A recent study in the Netherlands found that 88% of 318 patients who received a TE voice prosthesis and were followed for 10 years had "fair to excellent voice quality," writes lead author Frans J.M. Hilgers, MD, PhD, chairman of the department of otolaryngology-head and neck surgery at The Netherlands Cancer Center. The report was published in the November issue of the Archives of Otolaryngology-Head and Neck Surgery.

In this study, patients used primarily one type of voice prosthesis, known as "indwelling." The main problems patients encountered were that after a few months, the prostheses would begin to leak and needed replacement. This occurred more often in patients who received radiotherapy. Infection was also a problem, and sometimes the device simply fell out. Despite these difficulties, almost all the patients continued to use the device.

"We put in these more modern devices primarily at the time of surgery, which does make a difference," Hilgers says. "Learning to speak again after only ten days, and maintaining the voice in most patients even during post-op radiotherapy, if this is needed, is a considerable gain in comparison with the early days of prosthetic vocal rehabilitation. The fact that there is no waiting period makes the troublesome and difficult time after cancer surgery more bearable if you keep ‘your own’ voice."

Experts say this is an example of the major advances seen in the last decade in this area as doctors and the industry continue to improve voice restoration.. The result is speech that is very similar to that produced by the normal larynx, says Jan S. Lewin, PhD, assistant professor and director of speech pathology and audiology in the department of head and neck Surgery at the University of Texas M.D. Anderson Cancer Center. Lewin has served as a volunteer consultant to the American Cancer Society (ACS) and as director of the International Association of Laryngectomees (IAL), a support group for people who have had laryngectomies.

"The procedure is not so new. It''s been around for about 20 years, but its real heyday has been in the last ten years. We''ve really become expert in helping the patient to be successful," she says.

The future of voice prostheses, Hilgers says, will be in improving models to provide automatic voicing and to make the devices more "robust" so that they need replacement less often.
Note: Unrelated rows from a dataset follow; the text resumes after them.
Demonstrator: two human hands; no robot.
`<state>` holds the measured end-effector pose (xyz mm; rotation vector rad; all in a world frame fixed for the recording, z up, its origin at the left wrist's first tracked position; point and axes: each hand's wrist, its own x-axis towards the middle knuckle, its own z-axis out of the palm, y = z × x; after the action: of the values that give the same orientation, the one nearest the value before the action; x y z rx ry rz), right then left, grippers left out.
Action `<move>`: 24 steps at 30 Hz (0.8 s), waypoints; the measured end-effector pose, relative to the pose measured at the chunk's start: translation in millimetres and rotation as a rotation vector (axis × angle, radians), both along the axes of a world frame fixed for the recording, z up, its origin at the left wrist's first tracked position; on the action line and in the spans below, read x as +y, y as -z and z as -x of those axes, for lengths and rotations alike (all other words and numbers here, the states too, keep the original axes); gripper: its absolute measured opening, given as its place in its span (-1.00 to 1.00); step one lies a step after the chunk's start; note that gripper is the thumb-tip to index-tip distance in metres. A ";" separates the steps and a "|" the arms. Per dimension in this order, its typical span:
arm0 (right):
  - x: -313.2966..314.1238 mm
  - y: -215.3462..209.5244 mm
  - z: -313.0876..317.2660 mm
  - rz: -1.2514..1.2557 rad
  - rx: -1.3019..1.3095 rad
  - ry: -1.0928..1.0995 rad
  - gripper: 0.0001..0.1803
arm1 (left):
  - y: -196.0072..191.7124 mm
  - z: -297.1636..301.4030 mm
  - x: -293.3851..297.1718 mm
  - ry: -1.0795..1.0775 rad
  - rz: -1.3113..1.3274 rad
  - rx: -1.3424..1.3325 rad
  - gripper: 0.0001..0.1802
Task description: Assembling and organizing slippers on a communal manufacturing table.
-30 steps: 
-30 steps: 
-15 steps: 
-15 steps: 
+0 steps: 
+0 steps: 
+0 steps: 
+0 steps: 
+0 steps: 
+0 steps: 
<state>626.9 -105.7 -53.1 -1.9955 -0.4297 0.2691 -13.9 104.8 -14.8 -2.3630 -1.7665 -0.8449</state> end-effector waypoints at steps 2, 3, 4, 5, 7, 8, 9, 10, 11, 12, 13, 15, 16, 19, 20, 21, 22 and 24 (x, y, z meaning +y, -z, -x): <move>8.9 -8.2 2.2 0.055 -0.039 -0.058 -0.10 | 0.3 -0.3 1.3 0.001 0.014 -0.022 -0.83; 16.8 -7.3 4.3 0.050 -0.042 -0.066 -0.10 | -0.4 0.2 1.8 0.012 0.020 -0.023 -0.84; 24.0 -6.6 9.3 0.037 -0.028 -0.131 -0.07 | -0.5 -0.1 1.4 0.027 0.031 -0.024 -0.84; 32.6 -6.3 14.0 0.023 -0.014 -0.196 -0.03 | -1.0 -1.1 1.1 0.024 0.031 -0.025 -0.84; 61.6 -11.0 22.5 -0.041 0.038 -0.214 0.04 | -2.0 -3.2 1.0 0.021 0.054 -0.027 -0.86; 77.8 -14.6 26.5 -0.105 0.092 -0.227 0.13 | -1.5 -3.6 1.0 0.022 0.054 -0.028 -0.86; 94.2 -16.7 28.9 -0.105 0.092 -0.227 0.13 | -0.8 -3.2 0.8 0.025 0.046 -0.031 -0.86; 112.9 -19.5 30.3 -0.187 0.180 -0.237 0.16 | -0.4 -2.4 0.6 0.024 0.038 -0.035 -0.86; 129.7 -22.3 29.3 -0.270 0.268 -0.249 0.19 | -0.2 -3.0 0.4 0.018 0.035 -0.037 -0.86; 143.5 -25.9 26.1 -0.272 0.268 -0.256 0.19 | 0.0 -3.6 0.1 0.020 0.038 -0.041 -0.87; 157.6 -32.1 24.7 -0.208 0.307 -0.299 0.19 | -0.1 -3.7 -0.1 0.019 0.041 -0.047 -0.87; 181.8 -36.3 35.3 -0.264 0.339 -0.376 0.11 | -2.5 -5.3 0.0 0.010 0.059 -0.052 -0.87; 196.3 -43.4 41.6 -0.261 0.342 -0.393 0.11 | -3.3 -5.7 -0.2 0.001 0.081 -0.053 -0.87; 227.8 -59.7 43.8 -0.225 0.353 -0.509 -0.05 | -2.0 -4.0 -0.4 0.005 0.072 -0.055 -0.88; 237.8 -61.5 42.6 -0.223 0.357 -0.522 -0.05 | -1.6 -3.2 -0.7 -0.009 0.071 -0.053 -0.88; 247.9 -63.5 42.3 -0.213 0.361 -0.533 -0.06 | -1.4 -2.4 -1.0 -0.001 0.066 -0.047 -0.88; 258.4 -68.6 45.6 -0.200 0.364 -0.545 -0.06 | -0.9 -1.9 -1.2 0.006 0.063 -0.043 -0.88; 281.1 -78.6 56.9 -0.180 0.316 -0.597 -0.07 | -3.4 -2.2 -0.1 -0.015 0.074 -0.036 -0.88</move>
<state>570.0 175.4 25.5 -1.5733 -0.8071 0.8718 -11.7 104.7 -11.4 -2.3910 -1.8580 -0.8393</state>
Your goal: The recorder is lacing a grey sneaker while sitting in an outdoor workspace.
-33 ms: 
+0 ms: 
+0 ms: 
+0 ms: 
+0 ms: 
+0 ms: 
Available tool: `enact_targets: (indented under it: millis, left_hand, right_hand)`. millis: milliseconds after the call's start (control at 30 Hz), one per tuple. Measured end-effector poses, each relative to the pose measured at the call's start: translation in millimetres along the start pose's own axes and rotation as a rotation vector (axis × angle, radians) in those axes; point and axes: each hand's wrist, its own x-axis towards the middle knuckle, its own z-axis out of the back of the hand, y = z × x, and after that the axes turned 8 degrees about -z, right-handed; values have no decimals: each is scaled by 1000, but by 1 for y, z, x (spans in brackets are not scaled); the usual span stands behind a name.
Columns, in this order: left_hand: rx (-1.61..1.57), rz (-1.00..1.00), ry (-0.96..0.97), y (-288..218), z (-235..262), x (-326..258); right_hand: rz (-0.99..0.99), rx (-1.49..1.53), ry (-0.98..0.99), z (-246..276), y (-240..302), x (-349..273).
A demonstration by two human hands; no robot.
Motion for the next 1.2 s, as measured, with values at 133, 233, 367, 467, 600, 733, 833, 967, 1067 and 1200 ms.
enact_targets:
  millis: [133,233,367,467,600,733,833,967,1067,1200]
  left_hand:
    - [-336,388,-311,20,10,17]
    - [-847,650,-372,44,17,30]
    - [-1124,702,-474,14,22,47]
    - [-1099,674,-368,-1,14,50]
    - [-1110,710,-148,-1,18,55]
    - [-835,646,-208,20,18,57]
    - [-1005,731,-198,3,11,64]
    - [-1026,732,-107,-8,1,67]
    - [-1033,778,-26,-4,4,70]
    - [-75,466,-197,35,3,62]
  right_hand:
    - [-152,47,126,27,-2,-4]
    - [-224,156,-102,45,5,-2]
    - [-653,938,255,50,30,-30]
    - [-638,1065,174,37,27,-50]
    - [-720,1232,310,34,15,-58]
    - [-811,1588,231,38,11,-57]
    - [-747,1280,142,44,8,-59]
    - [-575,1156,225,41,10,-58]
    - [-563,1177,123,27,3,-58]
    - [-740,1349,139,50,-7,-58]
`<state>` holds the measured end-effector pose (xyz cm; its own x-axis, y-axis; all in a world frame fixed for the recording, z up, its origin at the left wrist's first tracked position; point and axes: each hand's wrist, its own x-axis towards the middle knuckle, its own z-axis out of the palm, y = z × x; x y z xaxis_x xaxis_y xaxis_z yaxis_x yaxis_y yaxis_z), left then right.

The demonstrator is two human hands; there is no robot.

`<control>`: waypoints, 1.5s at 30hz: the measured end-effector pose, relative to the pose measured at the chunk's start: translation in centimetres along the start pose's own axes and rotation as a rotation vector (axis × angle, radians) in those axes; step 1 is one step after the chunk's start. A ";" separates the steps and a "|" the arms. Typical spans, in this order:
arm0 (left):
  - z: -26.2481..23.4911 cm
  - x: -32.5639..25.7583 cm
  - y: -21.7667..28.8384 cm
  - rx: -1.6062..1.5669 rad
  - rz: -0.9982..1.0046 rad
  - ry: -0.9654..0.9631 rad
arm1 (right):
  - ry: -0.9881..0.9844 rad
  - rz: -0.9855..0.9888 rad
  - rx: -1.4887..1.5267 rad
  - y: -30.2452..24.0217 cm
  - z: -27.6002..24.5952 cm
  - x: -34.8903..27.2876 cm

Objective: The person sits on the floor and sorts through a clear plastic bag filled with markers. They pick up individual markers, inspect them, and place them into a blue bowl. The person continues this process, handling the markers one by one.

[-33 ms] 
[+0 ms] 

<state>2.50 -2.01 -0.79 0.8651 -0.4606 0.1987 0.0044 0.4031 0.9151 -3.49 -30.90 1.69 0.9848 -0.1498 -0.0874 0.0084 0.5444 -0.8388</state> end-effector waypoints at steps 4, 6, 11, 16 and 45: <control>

Laryngectomies are usually done in cases of advanced tumors of the larynx that have not responded to other treatment options and surgery, according to Lewin. Not all centers and speech pathologists around the country are experienced in treating patients who have had laryngectomies. Lewin recommends patients seek treatment at centers that staff doctors with proper training and experience, so patients can have maximum success.

For patients who choose not to have a prosthesis, there are still other options, she adds. Patients can learn esophageal speech, but it is difficult. With this method, the patient learns to trap air in the oral cavity, divert it into the esophagus for sound production, and shape it into speech with the movements of the mouth.

Another choice is the artificial larynx, in which a patient most often uses an electronic instrument that is held against the neck to transmit artificial sound into the oral cavity. The sound is shaped by the movements of the mouth to produce speech. While it is usually easily learned, the drawback of this method is that it sounds mechanical and unnatural and requires the use of at least one hand, Lewin says.

"Some people still continue to prefer this method," she adds. It also provides a good back-up to other speech alternatives, and is great for patients who are healing, she says. For people with dexterity or eyesight problems, these devices are much easier and less complicated than other choices.

"But most people don''t want to be singled out as different," Lewin adds. "That''s the beauty of [TE voice restoration]. The voice is similar to the normal voice."

Laryngeal cancer makes up a small portion of patients nationwide -- only about 10,000 – and not all of these patients need a laryngectomy.